Linda Cushma und Frank D´Angelo sind Oxygene 8. "Poetica" haben sie mit Tim Alexander (Ex-Primus, Attention Deficit) eingespielt. "Poetica" besteht aus drei Blöcken. Teil 1 sind die ersten 4 Songs. Komplexer Progressive Rock, der vor allem von Frank´s Gitarre, Linda´s Gesang und Tim´s Schlagzeug lebt. Die vier vitalen Songs sind eine große Ohrenfreude. Linda spielt einen midi Chapman Stick, was dem Klang einen warmen, klaren Ton gibt. Sinfonische Keyboardberge gleiten im Off vorüber, während die elegische, aber laute und heftig aufgedrehte Gitarre fabelhafte Melodiepunkte setzt und solistisch darüber improvisiert. Der Rhythmus wechselt zwischen fettem Groove und komplex-verschachtelten Figuren.

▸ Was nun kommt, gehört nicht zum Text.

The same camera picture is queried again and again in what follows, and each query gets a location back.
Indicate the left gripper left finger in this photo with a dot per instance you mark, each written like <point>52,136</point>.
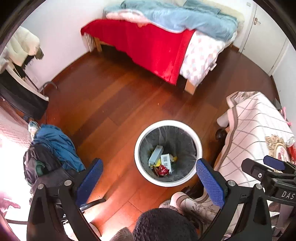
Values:
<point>52,205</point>

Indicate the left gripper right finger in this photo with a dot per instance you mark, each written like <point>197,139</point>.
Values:
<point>254,220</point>

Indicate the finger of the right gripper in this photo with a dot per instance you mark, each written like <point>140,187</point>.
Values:
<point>262,172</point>
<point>283,166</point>

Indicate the blue white milk carton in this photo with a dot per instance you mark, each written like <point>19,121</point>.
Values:
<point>157,152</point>

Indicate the black trash bag liner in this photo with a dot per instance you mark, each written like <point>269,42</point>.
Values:
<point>177,143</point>

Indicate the white round trash bin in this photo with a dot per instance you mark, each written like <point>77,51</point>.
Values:
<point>184,127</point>

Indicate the white grid tablecloth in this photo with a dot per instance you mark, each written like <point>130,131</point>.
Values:
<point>256,130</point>

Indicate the pink panther plush toy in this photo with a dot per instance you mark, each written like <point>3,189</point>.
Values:
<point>284,115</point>

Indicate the blue clothes pile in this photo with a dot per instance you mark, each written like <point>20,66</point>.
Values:
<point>60,146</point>

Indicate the white door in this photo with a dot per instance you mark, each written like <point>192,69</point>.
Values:
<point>266,43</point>

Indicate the black chair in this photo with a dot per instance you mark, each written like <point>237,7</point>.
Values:
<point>22,96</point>

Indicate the pink patterned mattress cover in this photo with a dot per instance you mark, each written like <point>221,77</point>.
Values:
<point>201,56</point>

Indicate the red bed sheet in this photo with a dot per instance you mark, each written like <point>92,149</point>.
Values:
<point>157,50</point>

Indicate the light blue duvet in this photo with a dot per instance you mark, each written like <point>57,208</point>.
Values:
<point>193,15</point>

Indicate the cream puffer jacket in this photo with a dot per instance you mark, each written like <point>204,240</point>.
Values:
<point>20,48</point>

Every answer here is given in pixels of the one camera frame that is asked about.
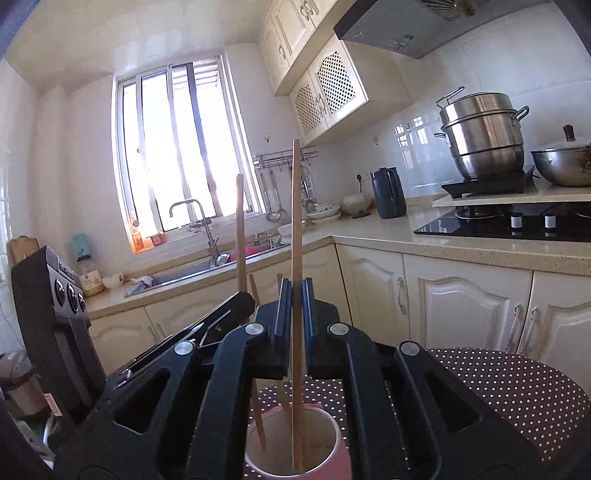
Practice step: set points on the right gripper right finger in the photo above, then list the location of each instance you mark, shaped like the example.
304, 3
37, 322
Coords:
324, 335

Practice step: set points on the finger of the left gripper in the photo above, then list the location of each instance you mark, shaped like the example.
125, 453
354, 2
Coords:
210, 329

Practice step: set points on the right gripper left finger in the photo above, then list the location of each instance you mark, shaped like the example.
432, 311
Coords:
271, 351

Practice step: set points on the wooden chopstick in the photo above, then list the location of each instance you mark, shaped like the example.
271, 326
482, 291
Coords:
255, 291
297, 324
242, 287

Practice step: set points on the kitchen window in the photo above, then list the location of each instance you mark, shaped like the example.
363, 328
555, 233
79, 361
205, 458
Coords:
180, 144

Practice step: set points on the stainless steel sink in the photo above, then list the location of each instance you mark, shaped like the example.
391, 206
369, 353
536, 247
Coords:
160, 279

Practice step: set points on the white bowls on counter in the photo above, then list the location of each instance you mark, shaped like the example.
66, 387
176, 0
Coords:
356, 206

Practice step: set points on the black electric kettle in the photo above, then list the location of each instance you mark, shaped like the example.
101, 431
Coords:
389, 193

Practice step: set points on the brown polka dot tablecloth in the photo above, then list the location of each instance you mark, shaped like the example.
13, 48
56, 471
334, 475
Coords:
547, 407

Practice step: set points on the cream upper lattice cabinet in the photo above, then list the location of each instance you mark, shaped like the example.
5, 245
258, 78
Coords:
335, 88

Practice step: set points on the black gas stove top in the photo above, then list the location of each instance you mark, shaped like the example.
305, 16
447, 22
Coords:
564, 222

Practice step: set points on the stainless steel steamer pot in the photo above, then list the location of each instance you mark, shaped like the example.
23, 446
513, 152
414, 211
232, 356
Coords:
484, 133

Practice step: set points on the grey range hood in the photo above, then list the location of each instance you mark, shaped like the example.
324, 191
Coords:
415, 28

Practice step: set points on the wall utensil rack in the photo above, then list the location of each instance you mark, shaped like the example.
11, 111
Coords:
274, 172

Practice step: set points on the frying pan with black handle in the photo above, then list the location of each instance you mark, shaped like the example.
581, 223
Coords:
565, 163

Linda läßt ihre Stimme mal weich darüber wehen, gibt gesprochene Kommentare oder schnarrt kratzig durch das Stück. Song 5 bis 8 sind Larry gewidmet, Linda´s verstorbenem Bruder. Elegische Schwermut wälzt sich aus den Boxen, melancholische Melodiefetzen oder verfremdete Sounds und Loops transportierend. Die verhaltenen Melodiemuster beeindrucken mit ihrer Intensität, intimen Nähe und schlichten Ursprünglichkeit. Die Verarbeitung der Trauer hat eine konstruktive Dimension gefunden, tonale Räume zu füllen, die ansonsten gesichtslos blieben. Die Stille findet in der sinfonischen Ballade "Larry´s Lullaby" ihren Höhepunkt. Die liedhafte Süße wäre fast ins schlagerhafte geraten, wäre da nicht dieser knapp notierte Rhythmus und die verflogenen Melodiefetzen. Im dritten Teil bekommt die Gitarre wieder viel Raum zum Improvisieren. Auf dem komplexen Rhythmusgeflecht Stick/Drums von "Mocha Butterfly" gerät Frank in seiner solistischen Wut in Jazznähe, was er fabelhaft schildert. Die 3 weiteren Songs sind etwas einfacher aufgebaut, vor allem im Gesangsbereich, der schon mal etwas simpel klingt. Doch die Gitarre ist auch hier unentwegt und heftig unterwegs, schier endlose und grandiose Energie versprühend. Das letzte Stück könnte auch zu einem Fragile Femal Pop Album gehören, aber das ist nicht weiter von Belang. "Poetica" ist ein fabelhaftes Album voll kraftvoller Energie und einem langen, schwermütigen Mittelteil. Tolle Rockmusik, die immer wieder sinfonische und harte Attacken aus der progressiven Schublade fährt. Schönes, gut komponiertes und gespieltes Album.